Providing an easy-to-use backup solution that's suitable for non-expert users is important. Expert users should install and/or use a more sophisticated backup system. Part of the aim is to tell the user exactly what she has to do, rather than leave it for her to think up a backup scheme, or take decisions herself about when/if to back up.

Use cases

  • John is a new Ubuntu user. He has been using his system for a week now, managed to sort everything out by means of getting his favorite theme set up and desktop behavior. He has also already got quite a few important email messages and some other bits of information currently stored on his Desktop. However, John is a newcomer to Ubuntu and is not aware of the fact he should do periodic backups. After using his machine for a week, a pop up dialog appears telling him "It has been a week since you installed your computer. In order to be able to restore it to the current state if data loss occurs, it's recommended that you do a backup. Would you like to do that now?". Upon confirmation, he is presented with the home-user-backup tool GUI, so that he can carry out the backup procedure.
  • Rita wants to refresh the backup set she had previously created. As instructed when creating the backup set, she reaches for the first backup CD, and inserts it to the CDROM drive. The system detects the inserted CD and pops up a filebrowser window with the file content of the CD. Rita recalls, that additional instructions while creating the backup CD set were to double click the backup file in order to restore or update backup data. She double clicks the file, and as a result the GUI of the home-user-backup program appears, offering her the option to restore her files, or to update the backup with new and changed files.
  • Marilize is an Ubuntu user who is worried about the safety of her data. Using her machine for 3 days now, she wishes to backup her data in order to be able to restore it in case it goes bad. She goes to "System" --> "Administration" --> "Backup Now". She is then instructed to insert CD media for storing the data backup. After confirming that she has inserted a CD into the drive, all her personal data is backed up to the removeable medium. When finished a pop up dialog instructs her "Please take out the CD, and label it 'Ubuntu Personal Backup data, dated, 06:00am'". After confirming that dialog another dialog appears and notifies her that in order to restore or add changed and new files to the backup set, she'll have to insert the CD in drive, and then double click the file that will be listed in the file browser window, and that the program will instruct her from that point to carry on restoration or backup update procedure.
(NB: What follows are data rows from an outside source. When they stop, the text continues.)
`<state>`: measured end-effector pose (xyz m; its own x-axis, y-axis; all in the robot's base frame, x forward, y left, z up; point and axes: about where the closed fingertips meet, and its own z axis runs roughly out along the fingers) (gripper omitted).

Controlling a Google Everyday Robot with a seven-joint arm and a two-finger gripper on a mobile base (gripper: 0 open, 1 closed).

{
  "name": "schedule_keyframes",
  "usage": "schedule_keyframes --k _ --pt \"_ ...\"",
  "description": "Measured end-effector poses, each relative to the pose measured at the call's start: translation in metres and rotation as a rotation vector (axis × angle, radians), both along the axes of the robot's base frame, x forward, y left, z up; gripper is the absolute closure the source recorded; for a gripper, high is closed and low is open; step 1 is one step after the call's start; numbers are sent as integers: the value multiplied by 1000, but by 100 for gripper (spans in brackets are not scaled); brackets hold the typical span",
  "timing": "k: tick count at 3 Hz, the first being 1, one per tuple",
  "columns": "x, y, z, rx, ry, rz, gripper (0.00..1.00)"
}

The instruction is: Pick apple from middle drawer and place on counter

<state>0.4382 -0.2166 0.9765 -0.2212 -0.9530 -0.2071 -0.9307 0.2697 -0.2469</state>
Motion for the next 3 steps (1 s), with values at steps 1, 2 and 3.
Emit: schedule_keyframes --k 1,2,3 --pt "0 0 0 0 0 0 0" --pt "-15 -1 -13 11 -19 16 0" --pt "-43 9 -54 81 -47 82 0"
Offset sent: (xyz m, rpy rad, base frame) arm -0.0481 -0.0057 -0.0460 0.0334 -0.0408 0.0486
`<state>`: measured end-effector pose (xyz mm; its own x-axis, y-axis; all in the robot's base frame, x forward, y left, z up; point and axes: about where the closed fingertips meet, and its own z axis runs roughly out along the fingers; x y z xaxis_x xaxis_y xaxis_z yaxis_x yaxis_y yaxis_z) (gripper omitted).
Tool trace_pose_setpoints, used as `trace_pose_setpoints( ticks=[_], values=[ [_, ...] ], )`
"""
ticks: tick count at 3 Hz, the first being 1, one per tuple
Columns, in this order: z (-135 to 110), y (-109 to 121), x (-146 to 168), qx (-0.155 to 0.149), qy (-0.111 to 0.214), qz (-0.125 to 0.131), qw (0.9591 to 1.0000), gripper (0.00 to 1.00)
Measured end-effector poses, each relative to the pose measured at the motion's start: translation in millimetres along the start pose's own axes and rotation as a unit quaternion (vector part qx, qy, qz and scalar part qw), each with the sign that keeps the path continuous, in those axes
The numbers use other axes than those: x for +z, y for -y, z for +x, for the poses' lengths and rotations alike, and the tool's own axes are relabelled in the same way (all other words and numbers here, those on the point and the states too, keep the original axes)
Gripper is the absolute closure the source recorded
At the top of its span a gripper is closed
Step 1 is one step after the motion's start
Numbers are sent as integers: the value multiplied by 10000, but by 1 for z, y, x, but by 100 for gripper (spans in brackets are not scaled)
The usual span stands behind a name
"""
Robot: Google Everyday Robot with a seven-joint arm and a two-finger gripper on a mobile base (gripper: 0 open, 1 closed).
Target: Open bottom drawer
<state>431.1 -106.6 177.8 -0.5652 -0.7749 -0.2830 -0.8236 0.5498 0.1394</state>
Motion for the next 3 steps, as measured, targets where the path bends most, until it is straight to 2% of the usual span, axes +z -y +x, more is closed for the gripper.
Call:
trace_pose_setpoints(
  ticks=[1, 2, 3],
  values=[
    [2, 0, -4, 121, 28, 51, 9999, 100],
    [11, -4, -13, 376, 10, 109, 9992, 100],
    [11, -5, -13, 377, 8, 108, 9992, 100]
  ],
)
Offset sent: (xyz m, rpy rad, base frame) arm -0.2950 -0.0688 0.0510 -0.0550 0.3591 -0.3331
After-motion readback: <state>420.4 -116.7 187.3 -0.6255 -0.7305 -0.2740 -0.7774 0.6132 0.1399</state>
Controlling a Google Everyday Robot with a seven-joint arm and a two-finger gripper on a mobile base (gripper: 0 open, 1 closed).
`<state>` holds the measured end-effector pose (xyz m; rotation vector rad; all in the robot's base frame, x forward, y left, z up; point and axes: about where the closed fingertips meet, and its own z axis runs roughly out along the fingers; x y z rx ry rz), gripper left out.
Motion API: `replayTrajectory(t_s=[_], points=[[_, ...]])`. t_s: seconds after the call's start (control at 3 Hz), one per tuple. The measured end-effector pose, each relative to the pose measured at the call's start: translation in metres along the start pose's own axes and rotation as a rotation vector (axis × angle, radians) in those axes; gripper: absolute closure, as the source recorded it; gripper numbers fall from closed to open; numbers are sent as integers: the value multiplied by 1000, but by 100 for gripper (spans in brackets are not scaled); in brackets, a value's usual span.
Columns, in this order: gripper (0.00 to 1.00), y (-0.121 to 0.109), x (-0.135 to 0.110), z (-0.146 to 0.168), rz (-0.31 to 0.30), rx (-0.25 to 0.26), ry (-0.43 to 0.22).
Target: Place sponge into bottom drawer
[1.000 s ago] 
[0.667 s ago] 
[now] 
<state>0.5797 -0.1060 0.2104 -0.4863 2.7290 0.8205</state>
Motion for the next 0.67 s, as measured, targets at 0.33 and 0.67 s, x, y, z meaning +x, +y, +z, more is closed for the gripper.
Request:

  • Dan has been doing differential backups for some time now. To make sure new work he has done today will get backed up, he inserts his last differential backup cd. The system detects that a cd has been inserted into drive, and opens a file browser window with the file content of the CD. There is only one file on the list, which is identified by the system to be a "home-user-backup archive file", Intuitively Dan double clicks the file, and as a result the GUI of the home-user-backup appears , offering Dan to either restore his files from the differential snapshot, or update it with new and changed files. Dan confirms an update, which in return makes home-user-backup scan for new and changed files, and add those to the differential backup CD. The program also makes sure there's enough free space on the medium to store the data. If not enough room is available, then home user backup system will suggest to Dan that it would probably be a good idea to make a new full backup now.
  • Norman just replaced his HD that went bad, and installed a new one. He wants to have his system settings and personal files restored. After re-installing his system on the new hard drive, he inserts the first backup CD into drive. The system recognizes that a CD has been inserted into the CDROM drive, and opens a file browser window listing the CD content, with the backup file on the list. After double clicking the backup file, Norman is presented with the home-user-backup program restore UI , which offers him to restore his files or update the backup. When Norman chooses to restore, the home-user-backup program starts to restore files, and when it consumes all data from the first backup CD it instructs Norman to take out the inserted CD and insert the next, and likewise for each of the subsequent volumes. The same process applies if Norman inserts a differential archive CD. At the end of the restore process his system is restored complete with all of his personal settings, bookmarks, and any home folder content prior to the HD loss.
  • Maria wants to backup all her personal data to a USB harddrive. But she does not want to backup certain directories like a temp folder where she keeps stuff that she intends to delete, a vm folder holding her vmware VirtualMachines, .wine because she was just playing around with it and does not want to waste space on her USB dirve. She selects directories to exclude simply by unselecting them on a directory view (optionally showing here all hidden dirs). She is happy eventhough the interface does only allow to deselect directories in one level because in most cases this is enough choice for her. And if she has a dir which she partly wants to backup, she simply deselects it in her general home folder backup and backs it up seperately later, having the same one level choice for that specific directory. For both backup variants she still enjoys the "don't backup temp, music and video data" option which is available for both the backup home dir and backup a specific dir variant.

Scope

This specification covers only backing up all the home directories on a given machine (i.e. data and settings files) by each owning user. Audiovisual content will be also backed up, unless it exceeds a non optical medium's capacity. As HomeUserBackup already supports multi-volume backups over CDs, audiovisual content will be backed up in that scenario by default.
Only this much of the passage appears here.